湿度も重要だ。一般的に、オフィスの湿度は40%以上70%以下になるようにする。たいていはその範囲にあるのであまり問題ないとはいえるのだが、冬場は湿度を上げる方向で、夏場は湿度を下げる方向で空調を管理するとよい。

私が仕事場で使用しているドイツ製の温度計・湿度計・気圧計。温度計・湿度計は最近では安価で精度の高いデジタル製品が購入できる。
ライフハック的な注目点は気圧だ。温度計や湿度計を用意しているオフィスは多いが、気圧計を用意しているオフィスは少ない。気圧が仕事に影響しているかについて、医学的にははっきりしたことはいえないが、まったく無根拠ではない。講談社現代新書「気象で読む身体」には、ぜんそくを起こしやすい9つの気圧配置の例が挙げられ、概ね指針となることが示されている。
以下は私の経験談的ライフハックになるので、客観的な根拠があるわけではないが、もしかすると参考になる人もあるかもしれない。そのくらいの気持ちで読んでいただきたい。
ポイントは、高気圧から低気圧に移行するとき鬱になりやすいということ。私自身もそうだが、グループで仕事をするときのほうがはっきりする。気圧計と天気図を見ていると、グループ・メンバーの鬱傾向が予想できることが多い。
やりかただが、気圧計と天気図があるとよい。天気図だけでもよい。もちろん、基本的な天気図の見方は中学校の理科を復習しておこう。注意したいのは、高気圧から低気圧に比較的急速に移動するケースだ。特に、夜半に気圧の谷間(前線)が移動した朝が要注意になる。自分も含め、仕事場の雰囲気が暗くなることが予想される。客先の担当者がそういう傾向をもっていることもある。このライフハックのコーナーの話題からそれるが、恋愛や夫婦関係にも気圧の影響はありそうだ。

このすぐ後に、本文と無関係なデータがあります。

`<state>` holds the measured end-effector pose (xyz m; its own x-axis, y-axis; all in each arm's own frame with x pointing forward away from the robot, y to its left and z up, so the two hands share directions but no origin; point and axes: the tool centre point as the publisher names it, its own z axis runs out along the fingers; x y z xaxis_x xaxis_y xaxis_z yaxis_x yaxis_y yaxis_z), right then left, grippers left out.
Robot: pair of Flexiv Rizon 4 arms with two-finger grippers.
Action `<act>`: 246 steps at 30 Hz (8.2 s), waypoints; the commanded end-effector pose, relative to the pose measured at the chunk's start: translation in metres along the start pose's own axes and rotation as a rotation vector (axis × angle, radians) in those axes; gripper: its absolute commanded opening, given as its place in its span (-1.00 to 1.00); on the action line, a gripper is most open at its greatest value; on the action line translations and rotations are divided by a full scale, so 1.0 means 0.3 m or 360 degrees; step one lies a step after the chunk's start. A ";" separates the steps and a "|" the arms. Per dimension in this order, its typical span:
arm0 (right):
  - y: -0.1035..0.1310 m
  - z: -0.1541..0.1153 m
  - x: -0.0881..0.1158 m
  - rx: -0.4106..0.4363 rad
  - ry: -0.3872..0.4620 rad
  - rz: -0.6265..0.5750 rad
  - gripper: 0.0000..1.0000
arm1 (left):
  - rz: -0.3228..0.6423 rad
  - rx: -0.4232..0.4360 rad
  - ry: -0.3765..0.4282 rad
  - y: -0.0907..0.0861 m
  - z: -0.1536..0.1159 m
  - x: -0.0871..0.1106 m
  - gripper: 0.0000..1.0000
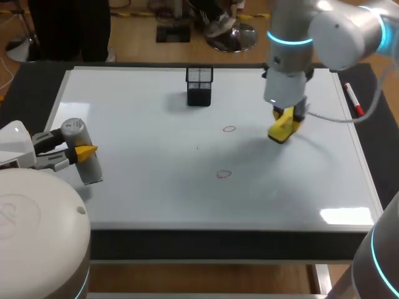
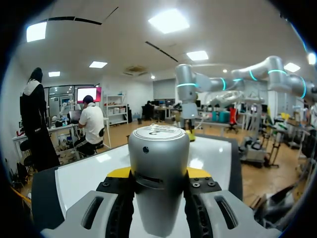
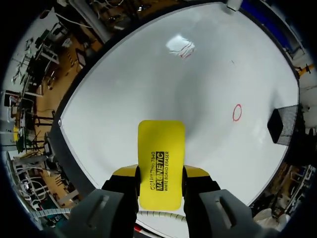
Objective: Pick up the inspection probe, press it on each red-marked spot on the whiteboard one by one, put down the probe, pick up the eraser, and wipe off all the red marks.
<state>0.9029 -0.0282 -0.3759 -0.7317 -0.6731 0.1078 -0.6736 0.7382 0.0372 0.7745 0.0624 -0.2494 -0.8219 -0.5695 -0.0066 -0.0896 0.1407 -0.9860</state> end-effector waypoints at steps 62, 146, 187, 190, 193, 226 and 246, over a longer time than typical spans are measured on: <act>-0.088 0.050 0.342 -0.0057 -0.0223 0.0372 -1.00 | 0.0103 0.0081 0.0421 -0.229 0.463 0.098 -1.00; -0.088 0.050 0.342 -0.0057 -0.0223 0.0372 -1.00 | 0.0156 0.0077 0.0664 -0.089 1.333 0.163 -1.00; -0.088 0.050 0.342 -0.0057 -0.0223 0.0372 -1.00 | 0.0187 0.0075 0.0746 -0.455 1.437 0.058 -1.00; -0.088 0.050 0.342 -0.0057 -0.0223 0.0372 -1.00 | 0.0191 0.0076 0.0752 -0.481 1.465 0.038 -1.00; -0.088 0.050 0.342 -0.0057 -0.0223 0.0372 -1.00 | 0.0199 0.0070 0.0761 -0.511 1.509 0.002 -1.00; -0.088 0.050 0.342 -0.0057 -0.0223 0.0372 -1.00 | 0.0197 0.0033 0.0738 -0.497 1.651 -0.162 -1.00; -0.088 0.050 0.342 -0.0057 -0.0223 0.0372 -1.00 | 0.0197 0.0033 0.0738 -0.497 1.651 -0.162 -1.00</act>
<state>0.8440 -0.1171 -0.3812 -0.8765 -0.4809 -0.0220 -0.4812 0.8741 0.0662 1.1057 -0.3318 -0.1863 -0.9901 -0.1289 -0.0554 0.0339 0.1633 -0.9860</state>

繰り返すが、気圧と健康や精神状態についてははっきりと科学的にわかっているわけではない。ごく経験的なライフハックにすぎない。それでも、私はもう10年も職場に、温度計・湿度計・気圧計を置いてときおり見て、経験的に確認している。時計を見て時間を知るように、気候の計測器を見ることで自然とのつながりも維持できる実感もある。